Nature Genetics
- Discipline: Genetics
- Language: English
- Edited by: Tiago Faial

Publication details
- History: 1992–present
- Publisher: Nature Portfolio
- Frequency: Monthly
- Open access: Hybrid
- Impact factor: 25.5 (2025)

Standard abbreviations
- ISO 4: Nat. Genet.

Indexing
- CODEN: NGENEC
- ISSN: 1061-4036 (print) 1546-1718 (web)
- OCLC no.: 25302333

Links
- Journal homepage; Online archive;

= Nature Genetics =

Nature Genetics is a peer-reviewed scientific journal published by Nature Portfolio. It was established in 1992. It covers research in genetics. The chief editor is Tiago Faial.
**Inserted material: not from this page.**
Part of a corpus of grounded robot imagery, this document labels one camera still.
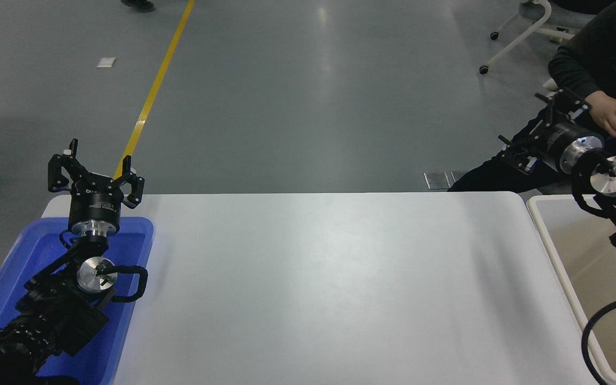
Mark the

The journal encompasses genetic and functional genomic studies on human traits and on other model organisms. Current emphasis is on the genetic basis for common and complex diseases and on the functional mechanism, architecture and evolution of gene networks, studied by experimental perturbation.

According to the Journal Citation Reports, the journal has a 2025 impact factor of 25.5, ranking it 2nd out of 191 journals in the category "Genetics & Heredity". Further evaluation metrics from Scopus and Journal Citation Reports are outlined in the following table.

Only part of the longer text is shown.